Three right-handed volunteers (29-year-old female; 35- and 38-year-old males) participated in the study according to the ethical guidelines set forth by the institutional review board. One subject (S1) had previous experience participating in fMRI studies involving the administered hand motor imagery tasks. The two remaining subjects (S2 and S3) had no prior experience or involvement in fMRI studies. Using a 3-T clinical scanner (Signa VH, GE) and a single-channel head coil, volumetric images were acquired using a standard gradient echo planar imaging (EPI) pulse sequence (TR/TE = 1000/35 ms; FA = 80°; FOV = 24 cm × 24 cm; 13 axial slices; 64 × 64 voxels within a slice; 3.75 mm × 3.75 mm in-plane resolution; 5 mm slice thickness; 1 mm gap). The time delay between EPI data acquisition and reconstruction into a DICOM file format in MR scanner and subsequent transfer and generation of a 3D data matrix to a data processing computer (laptop, Intel Core 2 Duo 2.2 GHz; 2GB of RAM) was negligible (324 ± 153 ms/volume; not accumulative) compared to that of the repetition time (TR = 1 s).

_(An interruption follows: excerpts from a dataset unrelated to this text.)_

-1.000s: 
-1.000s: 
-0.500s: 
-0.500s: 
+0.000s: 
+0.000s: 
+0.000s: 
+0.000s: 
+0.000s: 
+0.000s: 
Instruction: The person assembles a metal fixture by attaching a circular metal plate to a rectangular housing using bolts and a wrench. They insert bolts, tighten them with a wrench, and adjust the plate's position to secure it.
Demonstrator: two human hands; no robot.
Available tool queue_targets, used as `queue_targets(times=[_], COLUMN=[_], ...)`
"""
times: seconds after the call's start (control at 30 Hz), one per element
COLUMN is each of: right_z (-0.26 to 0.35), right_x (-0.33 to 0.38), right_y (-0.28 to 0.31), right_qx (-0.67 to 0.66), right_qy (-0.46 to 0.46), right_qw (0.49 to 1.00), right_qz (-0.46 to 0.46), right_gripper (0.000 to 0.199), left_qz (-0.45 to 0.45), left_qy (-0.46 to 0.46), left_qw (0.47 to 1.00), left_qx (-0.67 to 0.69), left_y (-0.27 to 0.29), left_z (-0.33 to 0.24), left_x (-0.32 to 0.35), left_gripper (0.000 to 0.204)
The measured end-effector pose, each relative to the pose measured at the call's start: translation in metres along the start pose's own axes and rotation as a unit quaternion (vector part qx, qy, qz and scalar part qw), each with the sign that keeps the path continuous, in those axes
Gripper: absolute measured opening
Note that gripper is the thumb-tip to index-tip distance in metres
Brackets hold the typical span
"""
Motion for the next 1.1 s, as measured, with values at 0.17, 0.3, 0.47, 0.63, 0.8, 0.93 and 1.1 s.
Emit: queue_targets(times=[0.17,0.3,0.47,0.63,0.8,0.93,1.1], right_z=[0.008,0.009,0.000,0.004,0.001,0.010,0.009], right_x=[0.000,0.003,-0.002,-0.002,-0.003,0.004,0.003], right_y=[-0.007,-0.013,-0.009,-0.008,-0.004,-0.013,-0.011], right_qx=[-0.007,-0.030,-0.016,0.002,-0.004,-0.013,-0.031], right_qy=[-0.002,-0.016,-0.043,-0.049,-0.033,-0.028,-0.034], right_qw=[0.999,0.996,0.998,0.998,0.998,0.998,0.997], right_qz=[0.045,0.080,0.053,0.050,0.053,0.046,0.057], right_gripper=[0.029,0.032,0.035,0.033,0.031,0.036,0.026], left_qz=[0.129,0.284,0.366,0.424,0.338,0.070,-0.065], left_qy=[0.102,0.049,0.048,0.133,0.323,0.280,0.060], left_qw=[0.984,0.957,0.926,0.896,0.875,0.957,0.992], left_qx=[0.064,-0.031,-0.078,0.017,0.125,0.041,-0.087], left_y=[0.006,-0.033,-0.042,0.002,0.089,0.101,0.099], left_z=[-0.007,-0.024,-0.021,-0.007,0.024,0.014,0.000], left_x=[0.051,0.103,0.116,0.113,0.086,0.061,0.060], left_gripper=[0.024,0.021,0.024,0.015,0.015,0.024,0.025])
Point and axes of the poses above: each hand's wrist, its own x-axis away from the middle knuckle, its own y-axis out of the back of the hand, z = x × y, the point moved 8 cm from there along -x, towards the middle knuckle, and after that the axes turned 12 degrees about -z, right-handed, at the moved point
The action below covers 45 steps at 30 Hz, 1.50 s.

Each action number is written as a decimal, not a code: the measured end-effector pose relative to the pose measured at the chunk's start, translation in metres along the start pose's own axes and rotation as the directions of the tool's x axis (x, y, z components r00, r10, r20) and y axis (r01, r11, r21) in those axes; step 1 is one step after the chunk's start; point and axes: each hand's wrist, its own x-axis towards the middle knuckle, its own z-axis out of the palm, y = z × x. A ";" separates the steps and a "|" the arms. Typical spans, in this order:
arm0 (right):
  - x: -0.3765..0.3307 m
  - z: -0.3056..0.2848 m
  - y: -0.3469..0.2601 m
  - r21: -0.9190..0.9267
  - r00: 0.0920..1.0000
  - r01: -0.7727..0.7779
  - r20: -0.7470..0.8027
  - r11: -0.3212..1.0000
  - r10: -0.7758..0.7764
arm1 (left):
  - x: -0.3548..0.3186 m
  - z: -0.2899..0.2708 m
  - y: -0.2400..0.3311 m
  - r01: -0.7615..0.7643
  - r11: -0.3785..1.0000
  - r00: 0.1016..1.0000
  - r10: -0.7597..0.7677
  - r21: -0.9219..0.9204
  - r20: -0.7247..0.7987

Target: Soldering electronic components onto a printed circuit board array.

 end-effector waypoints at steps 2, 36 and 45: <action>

A robotic arm (MR-RA04S, Minirobot; www.minirobot.co.kr) with two-directional degrees of freedom (i.e. horizontal and vertical/azimuthal) was used. The range of horizontal and vertical angular movements was 90° and 80°, respectively. Three targets were located at each of the end points in the horizontal, vertical, and diagonal directions from the virtual origin (Fig. 1a). The interfaces for both the control of the robot and the data processing were developed using the MATLAB (v7.1 R14; Mathworks, Natick, MA) computing environment. A command to control the robot was transmitted via the serial port connection using a RS-232 cable (9600 baud rate). Fig. 2 shows a schematic diagram of the overall study procedure. The experiment consisted of two separate types of trials: (1) fMRI trials for the definition of regions-of-interest (ROIs) and (2) rtfMRI trials for the direct control of the robotic arm. The term ‘trial’ is consistently used in the following texts in order to describe one continuous acquisition of EPI data.

Fig. 1.

Fig. 1

(a) Robotic arm along with three pre-defined targets. (b) Block-based design employed during the ROI trial. (c) Illustration of a link between the BOLD signal change and the angular movement parameter of the robotic arm. (d) Schematic representing time lag of feedback during an rtfMRI trial excluding the dummy and baseline period (A: data processing, 1 s; B: horizontal robot move, 2 s; C: vertical move, 2 s).

Fig. 2.

Fig. 2

A flow diagram of an overall study design.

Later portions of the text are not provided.